What is ‘tokenomics’ and how would China gain the edge in an AI era?

Tokenomics in a nutshell

Tokenomics refers to using cryptographic or accounting tokens as an economic layer to allocate scarce resources — in this case compute, data and access to models — across a large network. Think of tokens as tradeable credits that reward contributions (providing GPU hours, labelling data, hosting models) and ration demand during bottlenecks. The idea is not purely crypto theatre: token-based incentives can coordinate many participants and lower the marginal cost of scaling AI systems.

How it could be used

Proponents argue tokenomics could finance and orchestrate vast, distributed training runs without requiring state-of-the-art western semiconductors at every site. It has been reported that some Chinese cloud and AI players are experimenting with token-style incentive schemes to pool compute and data. Reportedly, tokenised marketplaces could let smaller data centres and edge operators sell spare cycles to large model trainers, while contributors receive fungible rewards redeemable inside a platform ecosystem.
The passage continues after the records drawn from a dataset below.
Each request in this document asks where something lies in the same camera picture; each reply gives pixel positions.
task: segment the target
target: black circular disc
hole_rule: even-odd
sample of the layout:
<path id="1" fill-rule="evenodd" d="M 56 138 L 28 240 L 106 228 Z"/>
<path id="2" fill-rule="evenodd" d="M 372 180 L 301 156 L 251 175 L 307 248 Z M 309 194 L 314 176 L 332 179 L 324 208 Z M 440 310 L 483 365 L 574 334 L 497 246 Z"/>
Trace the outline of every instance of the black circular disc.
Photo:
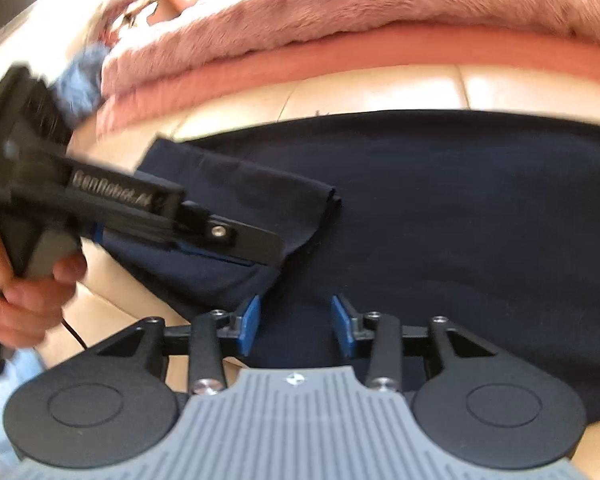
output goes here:
<path id="1" fill-rule="evenodd" d="M 21 457 L 61 468 L 131 459 L 160 442 L 178 417 L 175 394 L 124 360 L 52 368 L 9 400 L 4 427 Z"/>
<path id="2" fill-rule="evenodd" d="M 418 391 L 412 410 L 442 449 L 494 469 L 531 469 L 568 457 L 586 426 L 573 390 L 500 356 L 454 360 Z"/>

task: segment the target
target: pink fabric
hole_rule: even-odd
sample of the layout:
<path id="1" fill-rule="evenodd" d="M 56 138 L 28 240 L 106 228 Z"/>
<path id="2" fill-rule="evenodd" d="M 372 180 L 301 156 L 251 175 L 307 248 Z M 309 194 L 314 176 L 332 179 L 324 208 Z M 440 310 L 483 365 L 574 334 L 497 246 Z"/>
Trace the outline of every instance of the pink fabric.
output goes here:
<path id="1" fill-rule="evenodd" d="M 394 23 L 216 60 L 145 84 L 110 98 L 98 114 L 97 131 L 103 134 L 257 86 L 405 64 L 507 65 L 600 80 L 600 47 L 505 28 Z"/>
<path id="2" fill-rule="evenodd" d="M 130 31 L 103 67 L 105 96 L 204 65 L 398 20 L 497 25 L 600 45 L 600 0 L 200 0 Z"/>

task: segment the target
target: gray ribbed mount
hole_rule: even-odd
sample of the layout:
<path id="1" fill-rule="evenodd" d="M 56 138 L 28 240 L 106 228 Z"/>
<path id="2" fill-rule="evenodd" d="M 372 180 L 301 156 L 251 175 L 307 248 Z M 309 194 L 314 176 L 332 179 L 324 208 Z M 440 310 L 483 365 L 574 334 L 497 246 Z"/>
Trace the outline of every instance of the gray ribbed mount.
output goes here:
<path id="1" fill-rule="evenodd" d="M 568 460 L 515 472 L 462 462 L 422 433 L 401 395 L 366 389 L 350 367 L 243 370 L 223 393 L 192 397 L 135 459 L 97 470 L 25 460 L 8 479 L 586 480 Z"/>

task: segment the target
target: pink fluffy blanket
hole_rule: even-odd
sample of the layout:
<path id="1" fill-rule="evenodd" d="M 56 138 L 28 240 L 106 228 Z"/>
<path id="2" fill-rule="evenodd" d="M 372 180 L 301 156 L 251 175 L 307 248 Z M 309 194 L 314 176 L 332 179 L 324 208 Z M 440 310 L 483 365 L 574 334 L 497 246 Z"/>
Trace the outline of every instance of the pink fluffy blanket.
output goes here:
<path id="1" fill-rule="evenodd" d="M 170 22 L 130 31 L 113 49 L 102 73 L 102 92 L 112 101 L 98 129 L 133 121 L 116 102 L 140 109 L 134 94 L 152 82 L 164 92 L 170 79 L 213 60 L 397 21 L 508 27 L 600 46 L 600 0 L 200 0 Z M 152 115 L 174 111 L 159 100 L 164 109 L 152 107 Z M 190 102 L 197 103 L 194 95 Z"/>

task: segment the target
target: logo
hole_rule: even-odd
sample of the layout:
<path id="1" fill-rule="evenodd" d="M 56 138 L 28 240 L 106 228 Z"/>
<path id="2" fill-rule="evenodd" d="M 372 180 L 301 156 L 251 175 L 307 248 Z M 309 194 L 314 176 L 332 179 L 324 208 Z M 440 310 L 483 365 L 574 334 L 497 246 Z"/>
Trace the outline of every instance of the logo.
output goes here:
<path id="1" fill-rule="evenodd" d="M 293 387 L 297 388 L 298 386 L 300 386 L 300 384 L 306 381 L 306 378 L 304 377 L 304 375 L 299 374 L 298 372 L 293 372 L 285 378 L 285 381 L 291 384 Z"/>
<path id="2" fill-rule="evenodd" d="M 72 186 L 75 189 L 86 191 L 104 198 L 112 198 L 132 206 L 148 208 L 151 205 L 153 195 L 149 193 L 138 193 L 130 187 L 123 187 L 120 184 L 109 181 L 107 178 L 98 178 L 84 174 L 78 170 L 71 179 Z"/>

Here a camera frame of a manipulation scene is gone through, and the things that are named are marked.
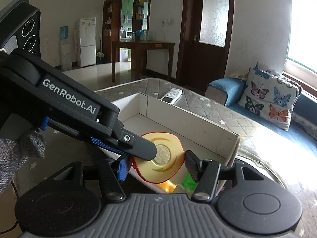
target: pink butterfly
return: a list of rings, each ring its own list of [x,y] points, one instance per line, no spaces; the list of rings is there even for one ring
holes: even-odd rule
[[[258,96],[259,99],[264,99],[265,95],[269,92],[269,90],[266,88],[261,89],[262,85],[260,88],[258,88],[254,82],[251,82],[251,85],[252,85],[252,89],[251,89],[252,95]]]

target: white refrigerator
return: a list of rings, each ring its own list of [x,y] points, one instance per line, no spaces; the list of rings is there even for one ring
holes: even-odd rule
[[[76,23],[77,65],[96,64],[96,18],[80,19]]]

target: black gripper pad
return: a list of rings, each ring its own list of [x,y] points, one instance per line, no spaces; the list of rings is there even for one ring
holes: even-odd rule
[[[23,238],[36,238],[24,233]],[[186,194],[132,194],[118,204],[109,204],[93,224],[67,238],[255,238],[229,227],[207,204]],[[291,233],[275,236],[295,238]]]

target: gloved hand
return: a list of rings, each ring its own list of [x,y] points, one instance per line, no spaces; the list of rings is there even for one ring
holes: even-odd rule
[[[28,157],[44,157],[45,137],[38,128],[24,132],[17,141],[0,139],[0,194],[15,176],[15,172]]]

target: refrigerator door
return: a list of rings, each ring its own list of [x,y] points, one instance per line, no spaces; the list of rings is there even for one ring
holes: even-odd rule
[[[96,45],[96,19],[79,20],[79,46]]]
[[[96,46],[80,47],[79,67],[96,64]]]

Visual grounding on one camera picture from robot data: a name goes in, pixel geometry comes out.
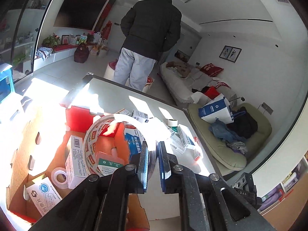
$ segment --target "dark red bag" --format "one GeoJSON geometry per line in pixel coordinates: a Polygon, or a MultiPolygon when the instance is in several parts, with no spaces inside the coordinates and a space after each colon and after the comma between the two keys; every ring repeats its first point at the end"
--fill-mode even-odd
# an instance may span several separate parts
{"type": "Polygon", "coordinates": [[[89,57],[89,48],[84,43],[79,44],[74,53],[74,61],[84,63],[89,57]]]}

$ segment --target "power socket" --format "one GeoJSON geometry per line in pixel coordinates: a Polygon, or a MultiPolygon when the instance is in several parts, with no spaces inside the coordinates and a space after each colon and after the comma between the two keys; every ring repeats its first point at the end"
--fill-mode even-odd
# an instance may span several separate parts
{"type": "Polygon", "coordinates": [[[274,112],[270,106],[268,106],[265,102],[261,104],[261,107],[265,109],[270,115],[274,112]]]}

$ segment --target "white table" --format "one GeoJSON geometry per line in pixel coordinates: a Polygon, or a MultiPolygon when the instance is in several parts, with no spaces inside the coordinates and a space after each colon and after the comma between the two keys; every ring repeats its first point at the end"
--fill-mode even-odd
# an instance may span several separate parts
{"type": "MultiPolygon", "coordinates": [[[[184,111],[157,98],[149,97],[149,95],[128,87],[115,85],[114,82],[93,75],[87,75],[78,85],[62,101],[63,106],[74,105],[89,108],[93,113],[115,113],[123,108],[132,112],[137,109],[147,113],[149,117],[157,117],[165,123],[167,123],[166,118],[170,119],[171,116],[173,119],[178,119],[180,124],[187,126],[193,136],[197,136],[184,111]]],[[[208,176],[211,173],[220,173],[215,162],[213,162],[214,169],[211,162],[214,160],[208,153],[209,151],[205,152],[204,148],[202,148],[203,159],[198,162],[193,159],[193,150],[187,149],[184,154],[173,149],[167,151],[177,156],[179,164],[188,167],[197,174],[208,176]]],[[[148,181],[147,193],[139,195],[139,199],[142,207],[146,210],[149,221],[180,215],[178,195],[165,195],[161,190],[158,164],[148,181]]]]}

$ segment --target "small tape roll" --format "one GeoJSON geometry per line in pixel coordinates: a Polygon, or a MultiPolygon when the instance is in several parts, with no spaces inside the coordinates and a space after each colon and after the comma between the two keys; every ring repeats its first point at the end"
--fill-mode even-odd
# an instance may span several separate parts
{"type": "Polygon", "coordinates": [[[68,183],[67,183],[67,174],[65,168],[62,167],[56,167],[52,172],[51,172],[51,180],[55,186],[61,189],[66,189],[68,188],[68,183]],[[58,175],[64,175],[65,181],[64,182],[59,182],[57,180],[58,175]]]}
{"type": "Polygon", "coordinates": [[[177,127],[178,126],[178,122],[176,119],[169,119],[167,125],[169,127],[177,127]]]}

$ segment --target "blue stool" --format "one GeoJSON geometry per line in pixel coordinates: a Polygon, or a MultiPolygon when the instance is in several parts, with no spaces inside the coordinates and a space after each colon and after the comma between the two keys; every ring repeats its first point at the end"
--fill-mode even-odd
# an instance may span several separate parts
{"type": "Polygon", "coordinates": [[[15,92],[11,68],[12,65],[7,63],[0,64],[0,103],[15,92]]]}
China’s structural advantages

China’s tech giants and industrial structure give tokenomics a different runway than in the West. Companies such as Baidu (百度), Alibaba (阿里巴巴), Tencent (腾讯) and Huawei (华为) operate massive, vertically integrated ecosystems and enjoy access to cheap, centrally managed power grids and large captive user datasets — all potential inputs to tokenised compute markets. Coupled with a policy push for self-reliance after US export controls on advanced chips, Chinese firms may favour software and market-layer innovations (model compression, parameter-efficient methods, and tokenised pooling) to stretch limited high-end silicon.

Geopolitics and the stakes

Does tokenomics rewrite the balance of AI power? Not by itself. But in a landscape shaped by sanctions and decoupling, market design that extracts more value from existing hardware and data could become a strategic lever. Observers warn of trade-offs: faster scaling inside closed ecosystems may raise governance and surveillance concerns, while Western regulators weigh how to respond to tokenised cross-border markets. The question now is whether tokenomics will be an incremental efficiency or a competitive multiplier — and who will control the marketplaces that matter.